March 2, 2022
- Russia was about 3% of global GDP before this invasion, and across the portfolios entrusted with our care, direct exposure was significantly less than that.
- There has been some talk about Russia just being “a big gas station” which is about right in terms of its economic impact on the economy; however, we are not sanguine enough to write this off considering that the country does have a fully functioning nuclear arsenal, of which the world has recently been reminded via not-so-subtle threats.
- There will be some indirect impacts that the market has not yet fully priced into stocks due to the uncertainty surrounding the situation. For example, how will companies withdrawing from business and/or joint ventures in Russia be compensated, if at all?

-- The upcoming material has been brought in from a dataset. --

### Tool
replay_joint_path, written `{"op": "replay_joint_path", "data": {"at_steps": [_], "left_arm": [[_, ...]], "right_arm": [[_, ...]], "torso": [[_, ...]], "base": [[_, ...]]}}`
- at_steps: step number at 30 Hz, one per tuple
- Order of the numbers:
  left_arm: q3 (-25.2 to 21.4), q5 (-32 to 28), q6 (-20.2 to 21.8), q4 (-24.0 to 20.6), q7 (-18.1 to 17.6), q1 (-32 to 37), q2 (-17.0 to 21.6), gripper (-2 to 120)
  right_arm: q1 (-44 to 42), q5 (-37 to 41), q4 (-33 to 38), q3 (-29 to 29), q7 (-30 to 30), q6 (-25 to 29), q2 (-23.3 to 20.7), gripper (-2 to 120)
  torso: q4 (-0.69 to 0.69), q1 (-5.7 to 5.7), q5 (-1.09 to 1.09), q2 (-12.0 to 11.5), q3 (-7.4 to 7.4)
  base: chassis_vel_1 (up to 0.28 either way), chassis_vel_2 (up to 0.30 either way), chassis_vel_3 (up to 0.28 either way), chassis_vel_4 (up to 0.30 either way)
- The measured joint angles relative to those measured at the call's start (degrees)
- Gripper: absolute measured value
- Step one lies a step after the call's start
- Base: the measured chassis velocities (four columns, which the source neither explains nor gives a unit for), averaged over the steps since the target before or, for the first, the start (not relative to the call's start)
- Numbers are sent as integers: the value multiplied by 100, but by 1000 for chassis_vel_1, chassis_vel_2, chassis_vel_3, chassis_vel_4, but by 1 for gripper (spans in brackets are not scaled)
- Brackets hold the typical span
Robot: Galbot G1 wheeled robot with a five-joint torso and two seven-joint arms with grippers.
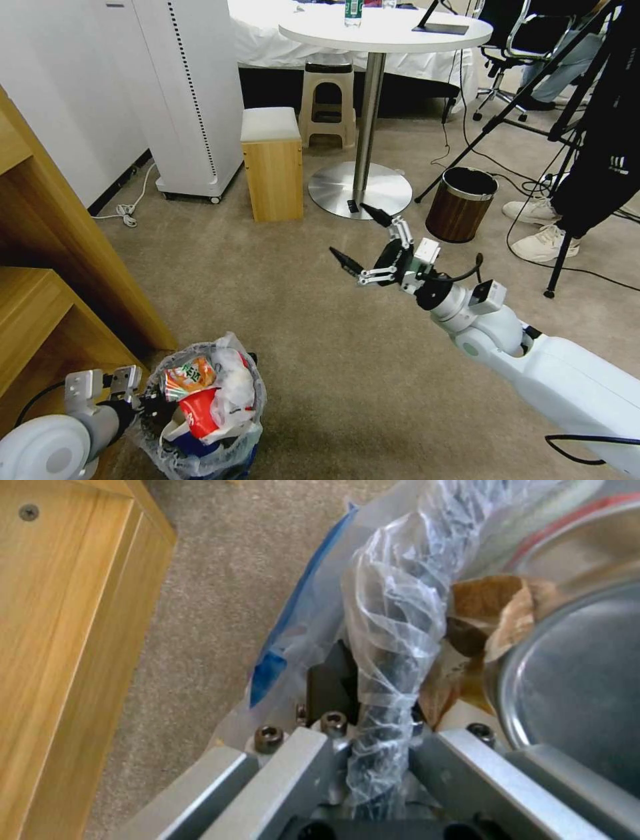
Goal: Pick up the trash bin and place the garbage on the floor into it.
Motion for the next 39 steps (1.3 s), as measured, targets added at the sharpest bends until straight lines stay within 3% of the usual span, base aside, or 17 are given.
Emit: {"op": "replay_joint_path", "data": {"at_steps": [7, 21, 24, 26, 30, 33, 37, 39], "left_arm": [[197, -230, -27, 283, -72, -254, 205, 0], [252, -166, -123, 459, -41, -257, 54, 1], [259, -122, -133, 471, -33, -254, 42, 7], [271, -18, -161, 488, 26, -260, 6, 19], [282, 116, -194, 518, 78, -292, -48, 30], [274, 283, -238, 501, 126, -288, -151, 47], [241, 369, -264, 490, 158, -279, -199, 55], [183, 506, -317, 481, 206, -278, -249, 65]], "right_arm": [[-189, -32, -98, 174, -11, 44, 49, 100], [-135, -145, -188, 107, 6, 53, 166, 100], [-151, -163, -191, 104, 9, 64, 167, 100], [-180, -192, -202, 104, 10, 86, 172, 100], [-190, -208, -223, 105, 9, 100, 168, 100], [-170, -215, -239, 96, 2, 108, 179, 100], [-147, -223, -241, 71, 2, 109, 202, 100], [-134, -234, -257, 40, 2, 109, 233, 100]], "torso": [[0, 0, 2, 0, 0], [0, 0, 1, 0, 0], [-2, 0, -6, 0, 1], [-2, 0, -2, 0, 1], [-1, 0, -3, 0, 1], [-1, 0, -1, 0, 1], [-1, 0, -3, 0, 1], [0, 0, -4, 0, 1]], "base": [[0, 0, 0, 0], [0, 0, 0, 0], [0, 0, 0, 0], [0, 0, 0, 0], [0, 0, 0, 0], [0, 0, 0, 0], [0, 0, 0, 0], [0, 0, 0, 0]]}}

- A knock-on effect of this is that the market seems to be saying bad news may turn out to be good news as the expectations for interest rate increases by the Federal Reserve this year have become significantly more muted. The Fed has been managing asset values for over a decade now, and even with inflation raging, they will likely be less aggressive in their actions than if the geopolitical landscape was calmer.

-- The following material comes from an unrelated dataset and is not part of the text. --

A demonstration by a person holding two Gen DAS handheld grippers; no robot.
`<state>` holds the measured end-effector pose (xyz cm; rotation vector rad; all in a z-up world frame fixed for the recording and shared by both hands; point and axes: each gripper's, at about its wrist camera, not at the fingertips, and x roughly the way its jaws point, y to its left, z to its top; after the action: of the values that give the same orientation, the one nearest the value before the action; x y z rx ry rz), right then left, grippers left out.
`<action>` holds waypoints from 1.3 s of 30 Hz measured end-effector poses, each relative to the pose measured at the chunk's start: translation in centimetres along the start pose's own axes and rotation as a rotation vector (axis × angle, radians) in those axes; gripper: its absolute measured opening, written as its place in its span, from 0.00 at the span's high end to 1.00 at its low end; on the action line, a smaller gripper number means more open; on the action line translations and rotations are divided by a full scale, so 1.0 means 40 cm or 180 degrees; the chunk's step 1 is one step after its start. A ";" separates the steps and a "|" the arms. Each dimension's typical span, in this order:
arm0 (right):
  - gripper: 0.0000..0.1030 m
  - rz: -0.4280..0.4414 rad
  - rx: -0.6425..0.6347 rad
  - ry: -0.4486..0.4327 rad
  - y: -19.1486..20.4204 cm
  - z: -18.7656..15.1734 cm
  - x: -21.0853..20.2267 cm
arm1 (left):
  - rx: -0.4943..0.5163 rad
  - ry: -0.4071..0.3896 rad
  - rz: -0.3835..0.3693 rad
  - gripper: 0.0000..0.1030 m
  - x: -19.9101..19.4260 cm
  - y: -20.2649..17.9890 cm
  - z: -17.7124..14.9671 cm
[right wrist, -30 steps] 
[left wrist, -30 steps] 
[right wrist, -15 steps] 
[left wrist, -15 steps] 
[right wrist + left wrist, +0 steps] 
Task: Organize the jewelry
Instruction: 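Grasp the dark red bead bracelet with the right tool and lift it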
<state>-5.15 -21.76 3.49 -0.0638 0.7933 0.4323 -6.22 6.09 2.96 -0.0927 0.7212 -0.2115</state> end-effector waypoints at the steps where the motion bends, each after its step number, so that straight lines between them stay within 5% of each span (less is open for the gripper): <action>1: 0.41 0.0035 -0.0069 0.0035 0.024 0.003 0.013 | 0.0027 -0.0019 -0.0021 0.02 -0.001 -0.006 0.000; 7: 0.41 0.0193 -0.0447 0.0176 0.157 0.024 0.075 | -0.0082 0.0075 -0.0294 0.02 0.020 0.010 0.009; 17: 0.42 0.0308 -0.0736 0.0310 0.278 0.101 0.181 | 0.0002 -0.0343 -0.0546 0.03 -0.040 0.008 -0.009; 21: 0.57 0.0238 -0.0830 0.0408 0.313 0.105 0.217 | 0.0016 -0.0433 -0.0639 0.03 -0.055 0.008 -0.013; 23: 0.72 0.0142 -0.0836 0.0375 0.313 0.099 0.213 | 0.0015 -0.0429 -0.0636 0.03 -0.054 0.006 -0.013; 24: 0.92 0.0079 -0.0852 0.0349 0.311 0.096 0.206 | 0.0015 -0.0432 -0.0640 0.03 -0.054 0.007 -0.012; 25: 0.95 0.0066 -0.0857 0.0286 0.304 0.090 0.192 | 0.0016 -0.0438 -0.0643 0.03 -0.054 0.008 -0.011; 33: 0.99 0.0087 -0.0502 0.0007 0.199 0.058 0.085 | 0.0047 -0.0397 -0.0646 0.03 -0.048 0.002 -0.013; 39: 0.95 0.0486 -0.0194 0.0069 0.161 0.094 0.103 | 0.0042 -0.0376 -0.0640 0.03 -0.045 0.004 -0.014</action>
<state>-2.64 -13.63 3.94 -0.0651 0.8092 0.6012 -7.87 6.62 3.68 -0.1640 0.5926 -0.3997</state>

- No one likes owning fixed income during a stock bull market, and we are no different than most market participants in expecting modest returns from bonds over the coming decade; however, in the short-term, high quality fixed income has once again proven to be a good anchor to windward during acute periods of stock market stress as shown by the 10-year Treasury having dropped from just over 2% to about 1.7% as of the writing of this note. Bonds are still down for the year, but they are reacting as they have historically when uncertainty is so high.